Emas hanya akan cukup digunakan sebagai uang yang adil apabila kondisi masyarakatnya mematuhi aturan penggunaan emas ini secara menyeluruh. Dimana aturan ini adanya ?. Hanya syariat Islam-lah yang memiliki aturan sangat rinci mengenai penggunaan emas ini; coba perhatikan contoh-contoh berikut :

1. Kaum lelaki dalam Islam dilarang menggunakan perhiasan emas; dari grafik diatas menujukkan bahwa emas yang digunakan sebagai perhiasan saat ini sudah 51 % dari seluruh emas yang ada. Pelarangan laki-laki menggunakan emas sebagi perhiasan akan berdampak berkurangnya proporsi emas perhiasan, dan menyisakan lebih banyak emas untuk uang.

2. Pelarangan emas digunakan untuk tempat makan minum, juga akan membuat emas lebih banyak tersedia sebagai uang.

3. Larangan disertai ancaman yang sangat berat adalah menimbun emas dan perak. Karena kalau emas ditimbun, maka berapapun adanya di permukaan bumi tidak akan pernah cukup.

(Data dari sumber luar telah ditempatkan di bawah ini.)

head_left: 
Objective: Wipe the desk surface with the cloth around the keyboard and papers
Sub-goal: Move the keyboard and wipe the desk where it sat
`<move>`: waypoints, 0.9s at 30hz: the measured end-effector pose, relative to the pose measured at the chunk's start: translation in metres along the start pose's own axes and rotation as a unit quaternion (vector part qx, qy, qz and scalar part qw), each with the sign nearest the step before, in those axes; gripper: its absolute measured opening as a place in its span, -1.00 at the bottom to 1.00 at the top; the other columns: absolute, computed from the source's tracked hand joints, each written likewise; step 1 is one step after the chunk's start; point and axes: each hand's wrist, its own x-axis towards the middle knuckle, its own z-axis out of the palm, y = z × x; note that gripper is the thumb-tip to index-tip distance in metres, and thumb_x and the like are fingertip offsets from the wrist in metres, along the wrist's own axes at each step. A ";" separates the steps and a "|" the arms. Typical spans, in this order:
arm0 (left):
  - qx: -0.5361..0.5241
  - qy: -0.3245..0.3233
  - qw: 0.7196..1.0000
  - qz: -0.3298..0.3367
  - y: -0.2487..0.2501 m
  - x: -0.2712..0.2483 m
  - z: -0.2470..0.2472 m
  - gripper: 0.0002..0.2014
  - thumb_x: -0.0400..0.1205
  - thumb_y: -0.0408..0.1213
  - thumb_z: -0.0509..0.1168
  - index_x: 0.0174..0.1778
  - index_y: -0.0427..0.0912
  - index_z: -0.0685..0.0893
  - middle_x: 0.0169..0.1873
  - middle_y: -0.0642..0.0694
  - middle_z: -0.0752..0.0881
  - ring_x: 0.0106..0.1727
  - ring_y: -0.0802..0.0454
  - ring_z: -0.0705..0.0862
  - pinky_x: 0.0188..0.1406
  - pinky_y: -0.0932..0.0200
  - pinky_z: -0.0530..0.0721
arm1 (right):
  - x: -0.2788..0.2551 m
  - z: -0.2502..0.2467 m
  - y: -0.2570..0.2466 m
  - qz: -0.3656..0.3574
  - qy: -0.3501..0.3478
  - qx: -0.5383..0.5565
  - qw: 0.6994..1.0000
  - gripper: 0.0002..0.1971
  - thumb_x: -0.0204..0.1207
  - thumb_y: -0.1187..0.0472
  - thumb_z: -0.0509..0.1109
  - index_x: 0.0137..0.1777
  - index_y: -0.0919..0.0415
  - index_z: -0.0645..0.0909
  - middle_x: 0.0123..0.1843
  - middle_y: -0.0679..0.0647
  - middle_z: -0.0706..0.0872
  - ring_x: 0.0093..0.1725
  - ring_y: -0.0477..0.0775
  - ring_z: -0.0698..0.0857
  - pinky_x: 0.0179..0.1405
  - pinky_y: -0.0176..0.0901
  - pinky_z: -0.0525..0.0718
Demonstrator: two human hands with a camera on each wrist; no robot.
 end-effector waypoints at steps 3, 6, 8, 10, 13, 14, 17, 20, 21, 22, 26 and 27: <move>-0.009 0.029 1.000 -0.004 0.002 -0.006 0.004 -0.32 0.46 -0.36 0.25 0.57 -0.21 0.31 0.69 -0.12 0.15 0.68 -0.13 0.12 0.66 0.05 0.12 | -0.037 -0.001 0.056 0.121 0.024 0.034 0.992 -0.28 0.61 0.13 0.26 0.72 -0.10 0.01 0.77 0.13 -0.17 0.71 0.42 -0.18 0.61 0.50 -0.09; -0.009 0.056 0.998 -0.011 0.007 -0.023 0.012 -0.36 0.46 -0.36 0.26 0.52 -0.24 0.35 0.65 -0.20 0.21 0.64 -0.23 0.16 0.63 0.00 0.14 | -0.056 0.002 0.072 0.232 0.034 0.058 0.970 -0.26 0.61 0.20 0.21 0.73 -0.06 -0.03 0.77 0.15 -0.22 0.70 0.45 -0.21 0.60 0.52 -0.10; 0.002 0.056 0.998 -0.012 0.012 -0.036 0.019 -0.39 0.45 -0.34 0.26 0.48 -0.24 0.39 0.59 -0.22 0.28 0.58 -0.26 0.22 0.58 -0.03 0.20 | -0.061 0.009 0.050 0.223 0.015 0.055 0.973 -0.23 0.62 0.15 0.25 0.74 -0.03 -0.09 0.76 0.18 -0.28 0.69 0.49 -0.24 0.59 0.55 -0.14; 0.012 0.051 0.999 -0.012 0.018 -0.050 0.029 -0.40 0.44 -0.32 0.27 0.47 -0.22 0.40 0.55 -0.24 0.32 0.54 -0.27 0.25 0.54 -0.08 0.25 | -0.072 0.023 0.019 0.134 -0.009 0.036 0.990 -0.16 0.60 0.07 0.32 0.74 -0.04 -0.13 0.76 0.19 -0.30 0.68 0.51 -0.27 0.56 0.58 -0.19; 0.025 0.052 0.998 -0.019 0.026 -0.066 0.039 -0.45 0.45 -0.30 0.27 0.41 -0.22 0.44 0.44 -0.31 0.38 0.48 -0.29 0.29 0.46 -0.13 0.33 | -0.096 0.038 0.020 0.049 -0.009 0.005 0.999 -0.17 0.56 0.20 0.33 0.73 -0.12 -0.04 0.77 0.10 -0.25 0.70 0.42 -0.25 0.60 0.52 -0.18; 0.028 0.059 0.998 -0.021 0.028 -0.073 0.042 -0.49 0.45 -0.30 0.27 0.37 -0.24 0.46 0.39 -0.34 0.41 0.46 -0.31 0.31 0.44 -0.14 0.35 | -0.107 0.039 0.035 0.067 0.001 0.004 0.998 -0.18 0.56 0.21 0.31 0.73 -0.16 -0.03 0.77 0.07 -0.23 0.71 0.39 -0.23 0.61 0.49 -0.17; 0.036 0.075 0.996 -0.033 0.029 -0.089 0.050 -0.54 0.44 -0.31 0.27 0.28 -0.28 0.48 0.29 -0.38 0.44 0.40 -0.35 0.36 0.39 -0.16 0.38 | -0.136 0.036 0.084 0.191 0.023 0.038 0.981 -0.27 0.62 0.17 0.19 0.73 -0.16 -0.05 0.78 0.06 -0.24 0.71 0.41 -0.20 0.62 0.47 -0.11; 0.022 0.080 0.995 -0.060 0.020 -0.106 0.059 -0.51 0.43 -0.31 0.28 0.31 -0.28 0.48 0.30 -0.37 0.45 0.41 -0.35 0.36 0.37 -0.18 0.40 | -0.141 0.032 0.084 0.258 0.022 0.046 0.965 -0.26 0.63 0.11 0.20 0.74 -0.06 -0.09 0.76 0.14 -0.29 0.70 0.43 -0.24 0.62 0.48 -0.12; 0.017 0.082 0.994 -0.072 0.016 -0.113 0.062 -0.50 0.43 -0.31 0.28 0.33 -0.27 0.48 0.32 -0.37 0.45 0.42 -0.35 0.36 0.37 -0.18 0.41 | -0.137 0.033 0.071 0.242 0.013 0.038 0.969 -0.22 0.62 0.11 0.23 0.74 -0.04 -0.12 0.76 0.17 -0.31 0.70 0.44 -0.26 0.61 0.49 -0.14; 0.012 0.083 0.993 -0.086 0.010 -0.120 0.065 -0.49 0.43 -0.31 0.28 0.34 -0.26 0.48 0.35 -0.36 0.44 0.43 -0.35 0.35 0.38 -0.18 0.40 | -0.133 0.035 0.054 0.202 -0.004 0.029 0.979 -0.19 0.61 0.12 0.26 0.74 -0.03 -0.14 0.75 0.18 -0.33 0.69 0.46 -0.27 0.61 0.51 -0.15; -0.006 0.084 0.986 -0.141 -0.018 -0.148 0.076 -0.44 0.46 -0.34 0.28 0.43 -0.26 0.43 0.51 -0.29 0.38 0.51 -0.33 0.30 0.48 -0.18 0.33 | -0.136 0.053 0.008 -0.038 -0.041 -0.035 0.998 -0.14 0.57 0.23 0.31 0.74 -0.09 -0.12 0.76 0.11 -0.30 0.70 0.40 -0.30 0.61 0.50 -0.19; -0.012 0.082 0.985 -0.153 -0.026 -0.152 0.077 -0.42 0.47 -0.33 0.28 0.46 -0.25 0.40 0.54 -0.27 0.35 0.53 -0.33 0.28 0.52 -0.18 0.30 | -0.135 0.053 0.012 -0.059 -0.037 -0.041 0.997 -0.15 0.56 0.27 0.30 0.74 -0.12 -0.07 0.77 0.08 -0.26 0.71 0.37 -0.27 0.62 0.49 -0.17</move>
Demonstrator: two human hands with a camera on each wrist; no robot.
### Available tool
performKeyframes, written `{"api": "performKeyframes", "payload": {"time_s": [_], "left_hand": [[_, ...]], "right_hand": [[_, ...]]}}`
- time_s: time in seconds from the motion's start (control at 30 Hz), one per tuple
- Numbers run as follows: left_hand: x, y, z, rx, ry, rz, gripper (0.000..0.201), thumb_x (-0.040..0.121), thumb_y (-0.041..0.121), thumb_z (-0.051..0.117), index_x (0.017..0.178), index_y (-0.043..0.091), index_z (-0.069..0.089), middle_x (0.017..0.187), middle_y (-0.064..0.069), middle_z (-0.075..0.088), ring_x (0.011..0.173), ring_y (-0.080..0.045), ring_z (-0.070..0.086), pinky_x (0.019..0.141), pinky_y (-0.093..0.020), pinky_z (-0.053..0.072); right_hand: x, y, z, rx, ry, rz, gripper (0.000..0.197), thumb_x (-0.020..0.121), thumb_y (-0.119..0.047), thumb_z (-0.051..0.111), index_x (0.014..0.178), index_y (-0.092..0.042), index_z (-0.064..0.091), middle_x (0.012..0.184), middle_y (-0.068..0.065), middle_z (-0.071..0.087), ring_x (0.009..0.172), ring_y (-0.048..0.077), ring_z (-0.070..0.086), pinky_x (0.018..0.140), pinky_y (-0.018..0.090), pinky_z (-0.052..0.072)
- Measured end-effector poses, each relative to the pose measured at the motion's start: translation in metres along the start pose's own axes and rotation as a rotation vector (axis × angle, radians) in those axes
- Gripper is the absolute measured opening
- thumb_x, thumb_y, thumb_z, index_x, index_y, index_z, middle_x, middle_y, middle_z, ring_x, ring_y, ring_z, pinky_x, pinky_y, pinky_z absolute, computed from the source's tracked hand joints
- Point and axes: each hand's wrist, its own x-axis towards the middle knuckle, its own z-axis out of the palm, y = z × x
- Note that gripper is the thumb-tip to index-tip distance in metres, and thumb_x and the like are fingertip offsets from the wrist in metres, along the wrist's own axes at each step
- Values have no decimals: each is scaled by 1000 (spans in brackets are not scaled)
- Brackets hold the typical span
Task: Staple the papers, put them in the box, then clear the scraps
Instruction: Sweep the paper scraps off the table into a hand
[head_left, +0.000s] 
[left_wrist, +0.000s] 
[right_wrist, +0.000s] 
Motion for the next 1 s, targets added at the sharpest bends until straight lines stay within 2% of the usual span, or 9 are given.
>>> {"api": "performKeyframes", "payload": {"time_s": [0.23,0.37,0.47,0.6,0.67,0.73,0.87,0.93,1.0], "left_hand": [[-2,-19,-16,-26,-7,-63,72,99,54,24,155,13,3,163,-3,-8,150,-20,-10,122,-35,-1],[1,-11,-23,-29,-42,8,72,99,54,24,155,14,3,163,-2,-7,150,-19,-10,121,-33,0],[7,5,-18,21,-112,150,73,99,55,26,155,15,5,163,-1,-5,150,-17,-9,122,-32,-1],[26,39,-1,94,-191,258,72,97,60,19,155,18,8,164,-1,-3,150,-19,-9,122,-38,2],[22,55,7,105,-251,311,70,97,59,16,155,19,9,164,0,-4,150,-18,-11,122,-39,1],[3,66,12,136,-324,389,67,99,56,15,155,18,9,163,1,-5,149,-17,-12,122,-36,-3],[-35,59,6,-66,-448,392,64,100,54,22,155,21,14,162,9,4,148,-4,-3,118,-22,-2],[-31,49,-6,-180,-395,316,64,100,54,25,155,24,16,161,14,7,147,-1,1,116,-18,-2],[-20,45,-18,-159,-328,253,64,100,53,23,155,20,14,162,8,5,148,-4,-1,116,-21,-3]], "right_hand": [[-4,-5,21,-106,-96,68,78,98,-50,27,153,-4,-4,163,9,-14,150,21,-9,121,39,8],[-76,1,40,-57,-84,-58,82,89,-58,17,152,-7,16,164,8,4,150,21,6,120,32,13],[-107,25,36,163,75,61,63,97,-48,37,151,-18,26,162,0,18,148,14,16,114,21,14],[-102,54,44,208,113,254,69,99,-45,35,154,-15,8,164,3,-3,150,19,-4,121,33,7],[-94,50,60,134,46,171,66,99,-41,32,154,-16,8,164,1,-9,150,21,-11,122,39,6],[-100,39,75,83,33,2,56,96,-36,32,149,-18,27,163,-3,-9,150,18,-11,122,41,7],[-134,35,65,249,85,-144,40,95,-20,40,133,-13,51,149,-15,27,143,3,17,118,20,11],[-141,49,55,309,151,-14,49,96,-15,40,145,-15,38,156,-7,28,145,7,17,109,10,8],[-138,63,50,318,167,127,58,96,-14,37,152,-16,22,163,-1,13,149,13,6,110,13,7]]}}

4. Perintah agar harta selalu berputar (Al Hasyr :7) adalah kuncinya; kalau emas ini bisa benar-benar berputar (karena tidak ditimbun dan tidak juga di-riba-kan) -maka jumlah tidaklah menjadi masyalah. Sedikit yang berputar akan cukup, sebaliknya sebanyak apapun yang ditimbun atau di-riba-kan tidak akan pernah cukup.

Inilah mengapa rezim emas paska Kekhalifahan seperti Bretton Woods gagal dan akan selalu gagal karena hanya menggunakan emas sebagai standar tidak akan pernah cukup memenuhi keserakahan manusia.

Pada hakikatnya, standar emas dan perak adalah sistem moneter yang mendominasi selama ratusan tahun. Kami paparkan hal itu di dalam laporan dan kami jelaskan bahwa tingkat deflasi dan inflas selama periode penerapan standar emas itu sangat sangat kecil. Hal itu memberikan iklim yang lebih stabil dari situasi pada periode penerapan sistem fiat money. Sejak Amerika Serikat mengeluarkan dunia dari sistem Breeton Woodz pada tahun 1971, dimana setelah Breeton Woodz semua mata uang terikat dengan emas melalui dolar Amerika, maka harga emas dalam dolar AS meningkat tajam dari USD 35 menjadi USD 1600 per ons. Ini menjelaskan sejauh mana penurunan nilai mata uang kertas (fiat money). Hal itu bisa dinilai sebagai pencurian secara sistematis atas kekayaan masyarakat awam. Tidak ada sebab yang bisa menghalangi kembalinya standar emas secara global kecuali sistem moneter rusak yang diterapkan saat ini. Pasca krisis finansial/perbankan saat ini, secara riil kemungkinan kembalinya lagi standar emas itu kuat sebab tidak ada solusi yang bisa dijadikan sandaran untuk permasalahan-permasalahan moneter selain standar emas.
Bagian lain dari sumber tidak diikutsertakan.